About 40 percent of directors at Standard & Poor's 500 Index companies are 64 or older, up from 33 percent in 2010 and 18 percent in 2005, according to new data from executive recruiter Spencer Stuart. Another new report from Ernst & Young's EY Center for Board Matters shows that almost 20 percent of board members are older than 68 and have served for more than a decade.
Although aging directors bring experience and stability, their sticking around for longer than ever means that fewer seats can open up for candidates more familiar with the latest technology, social media and changes in consumer tastes.
"Certainly people are living longer and healthier, but having a directorship shouldn't be a sinecure," said Charles Elson, director of the John L. Weinberg Center for Corporate Governance and a law professor at the University of Delaware. "It's something you should work at for a time and then move on from so you don't keep new people from coming in with new ideas."
Retailers, for instance, have faced massive challenges with the explosion of online and mobile shopping in the past decade. Yet the boards of some chains are aging. At Dillard's Inc., for instance, excluding Chairman and Chief Executive Officer William Dillard, eight out of 11 directors are over 64, five of whom joined in 1997.

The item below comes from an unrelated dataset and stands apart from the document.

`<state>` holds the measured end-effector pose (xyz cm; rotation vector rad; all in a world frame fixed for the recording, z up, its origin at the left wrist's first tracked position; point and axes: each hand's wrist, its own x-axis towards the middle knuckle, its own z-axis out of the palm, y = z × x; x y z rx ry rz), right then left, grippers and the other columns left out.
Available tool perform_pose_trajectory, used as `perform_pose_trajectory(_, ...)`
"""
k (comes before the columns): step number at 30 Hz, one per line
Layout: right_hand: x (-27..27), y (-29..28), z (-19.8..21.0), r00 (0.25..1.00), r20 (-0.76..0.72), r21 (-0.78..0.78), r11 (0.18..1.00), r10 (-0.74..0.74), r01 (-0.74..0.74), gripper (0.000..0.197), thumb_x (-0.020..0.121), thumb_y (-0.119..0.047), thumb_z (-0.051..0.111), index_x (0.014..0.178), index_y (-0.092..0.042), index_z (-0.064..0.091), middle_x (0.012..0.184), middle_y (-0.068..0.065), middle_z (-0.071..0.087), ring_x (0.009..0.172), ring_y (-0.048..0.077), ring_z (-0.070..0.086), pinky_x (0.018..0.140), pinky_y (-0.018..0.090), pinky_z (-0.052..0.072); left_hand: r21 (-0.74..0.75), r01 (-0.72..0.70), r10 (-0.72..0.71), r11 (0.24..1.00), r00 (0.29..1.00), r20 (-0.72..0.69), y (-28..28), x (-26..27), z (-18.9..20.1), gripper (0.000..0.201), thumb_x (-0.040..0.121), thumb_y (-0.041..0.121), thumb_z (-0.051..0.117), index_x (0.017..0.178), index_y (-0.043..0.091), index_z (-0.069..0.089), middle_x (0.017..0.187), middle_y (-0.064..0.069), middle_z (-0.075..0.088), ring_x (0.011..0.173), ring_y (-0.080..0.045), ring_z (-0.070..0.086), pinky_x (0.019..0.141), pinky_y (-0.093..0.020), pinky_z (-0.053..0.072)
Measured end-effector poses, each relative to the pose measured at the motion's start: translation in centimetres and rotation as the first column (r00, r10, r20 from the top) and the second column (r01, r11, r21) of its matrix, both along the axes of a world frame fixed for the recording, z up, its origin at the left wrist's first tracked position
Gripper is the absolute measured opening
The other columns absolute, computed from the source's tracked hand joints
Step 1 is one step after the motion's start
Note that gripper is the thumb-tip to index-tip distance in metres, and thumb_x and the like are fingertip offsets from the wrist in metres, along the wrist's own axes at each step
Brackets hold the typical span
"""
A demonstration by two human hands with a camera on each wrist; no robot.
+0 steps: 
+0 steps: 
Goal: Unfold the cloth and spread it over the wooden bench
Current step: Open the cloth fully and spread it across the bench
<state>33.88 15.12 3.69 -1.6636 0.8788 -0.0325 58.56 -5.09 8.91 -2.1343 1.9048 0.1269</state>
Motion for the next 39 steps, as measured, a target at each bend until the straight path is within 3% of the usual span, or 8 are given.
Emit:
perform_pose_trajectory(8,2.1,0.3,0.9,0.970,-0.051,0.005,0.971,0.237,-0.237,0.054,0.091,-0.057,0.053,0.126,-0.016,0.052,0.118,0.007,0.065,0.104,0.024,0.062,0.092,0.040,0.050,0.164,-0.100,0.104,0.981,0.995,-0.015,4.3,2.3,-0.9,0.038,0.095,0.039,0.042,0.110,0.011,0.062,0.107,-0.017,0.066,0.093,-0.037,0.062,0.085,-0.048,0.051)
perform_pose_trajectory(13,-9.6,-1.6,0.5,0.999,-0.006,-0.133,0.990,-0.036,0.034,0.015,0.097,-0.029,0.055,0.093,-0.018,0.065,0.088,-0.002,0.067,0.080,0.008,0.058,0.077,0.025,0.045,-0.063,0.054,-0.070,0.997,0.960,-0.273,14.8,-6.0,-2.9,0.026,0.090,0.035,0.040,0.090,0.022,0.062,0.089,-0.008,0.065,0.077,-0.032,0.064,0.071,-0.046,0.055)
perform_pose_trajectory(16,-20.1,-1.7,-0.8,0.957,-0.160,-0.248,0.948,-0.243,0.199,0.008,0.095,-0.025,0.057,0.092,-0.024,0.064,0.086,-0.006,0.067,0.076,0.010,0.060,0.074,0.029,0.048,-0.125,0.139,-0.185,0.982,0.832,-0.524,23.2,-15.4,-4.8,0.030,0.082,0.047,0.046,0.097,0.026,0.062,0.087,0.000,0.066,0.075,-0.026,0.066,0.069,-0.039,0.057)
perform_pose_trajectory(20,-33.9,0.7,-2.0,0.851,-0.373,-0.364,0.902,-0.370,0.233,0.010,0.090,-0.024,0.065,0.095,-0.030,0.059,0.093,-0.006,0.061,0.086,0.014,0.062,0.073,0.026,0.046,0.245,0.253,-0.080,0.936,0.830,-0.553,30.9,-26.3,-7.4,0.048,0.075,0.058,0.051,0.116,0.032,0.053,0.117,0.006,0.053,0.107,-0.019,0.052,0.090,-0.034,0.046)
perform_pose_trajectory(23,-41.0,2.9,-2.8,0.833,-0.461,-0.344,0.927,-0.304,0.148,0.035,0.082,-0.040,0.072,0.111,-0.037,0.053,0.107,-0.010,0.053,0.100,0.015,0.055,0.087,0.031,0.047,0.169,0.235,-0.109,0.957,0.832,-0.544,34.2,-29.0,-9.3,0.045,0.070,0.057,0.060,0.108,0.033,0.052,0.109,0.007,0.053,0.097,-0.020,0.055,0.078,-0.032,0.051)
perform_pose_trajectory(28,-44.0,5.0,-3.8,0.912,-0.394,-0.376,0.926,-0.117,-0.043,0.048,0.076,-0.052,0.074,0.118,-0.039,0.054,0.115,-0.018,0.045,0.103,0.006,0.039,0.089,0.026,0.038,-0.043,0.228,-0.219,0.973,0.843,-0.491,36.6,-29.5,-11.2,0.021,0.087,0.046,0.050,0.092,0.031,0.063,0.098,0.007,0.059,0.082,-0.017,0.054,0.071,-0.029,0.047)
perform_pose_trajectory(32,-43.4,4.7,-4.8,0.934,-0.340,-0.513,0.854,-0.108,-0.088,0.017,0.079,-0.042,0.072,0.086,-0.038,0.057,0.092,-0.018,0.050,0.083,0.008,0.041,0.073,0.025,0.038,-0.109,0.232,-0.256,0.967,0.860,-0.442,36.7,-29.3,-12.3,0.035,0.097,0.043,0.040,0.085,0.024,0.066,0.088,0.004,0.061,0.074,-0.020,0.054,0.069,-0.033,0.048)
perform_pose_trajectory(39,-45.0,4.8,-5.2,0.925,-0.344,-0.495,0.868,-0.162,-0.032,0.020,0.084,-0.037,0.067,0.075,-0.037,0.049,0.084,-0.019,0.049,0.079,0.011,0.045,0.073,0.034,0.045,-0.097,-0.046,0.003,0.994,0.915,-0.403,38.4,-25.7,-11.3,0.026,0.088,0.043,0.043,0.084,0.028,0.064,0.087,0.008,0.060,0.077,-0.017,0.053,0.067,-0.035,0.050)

Retirement age -- typically 72 for board members -- has been edging up. This year, 34 percent of the 357 boards that specify a retirement age set it at 75 or older, compared with 30 percent in 2014 and just 5 percent in 2004, according to Spencer Stuart.

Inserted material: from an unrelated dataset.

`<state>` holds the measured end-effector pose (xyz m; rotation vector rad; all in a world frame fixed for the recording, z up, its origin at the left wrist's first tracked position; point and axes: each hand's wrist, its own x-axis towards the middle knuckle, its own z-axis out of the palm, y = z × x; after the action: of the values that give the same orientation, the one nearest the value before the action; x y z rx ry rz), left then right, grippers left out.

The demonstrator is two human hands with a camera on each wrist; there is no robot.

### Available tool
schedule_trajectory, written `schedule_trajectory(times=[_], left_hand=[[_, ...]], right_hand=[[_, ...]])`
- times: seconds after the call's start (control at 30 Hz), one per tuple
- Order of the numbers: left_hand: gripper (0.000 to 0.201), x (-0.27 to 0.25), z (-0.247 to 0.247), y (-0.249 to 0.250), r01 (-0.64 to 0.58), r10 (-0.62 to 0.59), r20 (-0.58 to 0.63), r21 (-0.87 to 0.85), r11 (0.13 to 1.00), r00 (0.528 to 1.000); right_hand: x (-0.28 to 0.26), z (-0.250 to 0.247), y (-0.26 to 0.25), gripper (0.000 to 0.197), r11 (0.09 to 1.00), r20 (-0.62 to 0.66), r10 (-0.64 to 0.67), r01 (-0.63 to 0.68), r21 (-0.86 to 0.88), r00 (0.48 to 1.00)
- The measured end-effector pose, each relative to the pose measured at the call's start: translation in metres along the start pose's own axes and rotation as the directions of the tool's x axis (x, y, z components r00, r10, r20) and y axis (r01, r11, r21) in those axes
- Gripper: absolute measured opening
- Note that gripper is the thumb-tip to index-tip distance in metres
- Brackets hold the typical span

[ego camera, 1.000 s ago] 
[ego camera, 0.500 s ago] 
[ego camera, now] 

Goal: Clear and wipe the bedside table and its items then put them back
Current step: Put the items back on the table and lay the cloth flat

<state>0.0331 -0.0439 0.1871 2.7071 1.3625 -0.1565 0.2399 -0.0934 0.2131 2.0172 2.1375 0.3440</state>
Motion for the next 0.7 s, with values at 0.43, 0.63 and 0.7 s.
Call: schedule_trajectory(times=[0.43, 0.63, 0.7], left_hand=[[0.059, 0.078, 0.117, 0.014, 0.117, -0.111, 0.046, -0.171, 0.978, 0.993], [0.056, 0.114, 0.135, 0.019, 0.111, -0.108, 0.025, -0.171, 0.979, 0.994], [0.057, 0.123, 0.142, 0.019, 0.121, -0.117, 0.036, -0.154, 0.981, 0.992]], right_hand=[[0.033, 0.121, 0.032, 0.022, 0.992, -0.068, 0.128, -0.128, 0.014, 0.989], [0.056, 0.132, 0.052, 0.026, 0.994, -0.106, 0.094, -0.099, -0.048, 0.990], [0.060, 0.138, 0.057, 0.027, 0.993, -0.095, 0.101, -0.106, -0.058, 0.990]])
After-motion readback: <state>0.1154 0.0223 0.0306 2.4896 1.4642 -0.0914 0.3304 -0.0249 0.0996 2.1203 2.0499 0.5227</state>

With very few companies setting term limits, board members are staying longer. Only 376 of 5,272 director seats changed hands so far in 2015, according to Spencer Stuart, down from 401 in 2002. They have their reasons for wanting to hang onto their job. The average S&P 500 director will earn $277,237 in pay and other compensation this year to attend about eight meetings, according to Spencer Stuart. That's up from $242,385 in 2012.
Only 13 companies have term limits for directors this year, none shorter than 10 years, Spencer Stuart found. Among these: Walt Disney Co. with a 15-year term limit, Procter & Gamble Co. with 18 years and Wal-Mart Stores Inc., which raised it to 12 years from 10 years in 2014, just before two of its boards members, both 67, were about it reach the limit.
Wal-Mart has brought much younger directors in recent years, including Kevin Systrom, the 31-year-old chief executive officer of Instagram, and Yahoo! Inc.'s Marissa Mayer, who's 40.
"The compensation, nominating and governance committee and the board believe a mix of longer tenured directors and new directors with fresh perspectives contributes to an effective board," said Randy Hargrove, a Wal-Mart spokesman.
Dillard's declined to comment.
The lack of board turnover also means fewer seats can open up for women, who represent 19 percent of directors currently, or minorities, with just 15 percent at the S&P's largest 200 companies.
One company that has most famously benefited from veterans is Berkshire Hathaway Inc., which has five directors in their 80s and 90s -- including the 84-year-old Warren Buffett. Berkshire, which also has four directors in their 50s, produced total returns of 168 percent from 2004 to 2014.
The experience that comes with age sometimes trumps knowledge of new trends, said James Post, a professor at Boston University's School of Management.
"With age, you have accumulated wisdom," Post said. "And that's important to have in the boardroom, especially since we've just lived through such a turbulent time in business with the Great Recession.'"
The number of older and long-tenured directors is likely to grow as many companies limit their top executives to one outside directorship. With fewer working executives available to become directors, boards are relying on retired ones. More than half of new directors elected last year are retired senior executives and professionals, compared with 39 percent in 2009, according to Spencer Stuart.
With increasing numbers of directors in their 70s, "the time for succession planning is now," said Jamie Smith, assistant director of EY Center for Board Matters. "Given the data we're seeing, boards shouldn't delay doing this."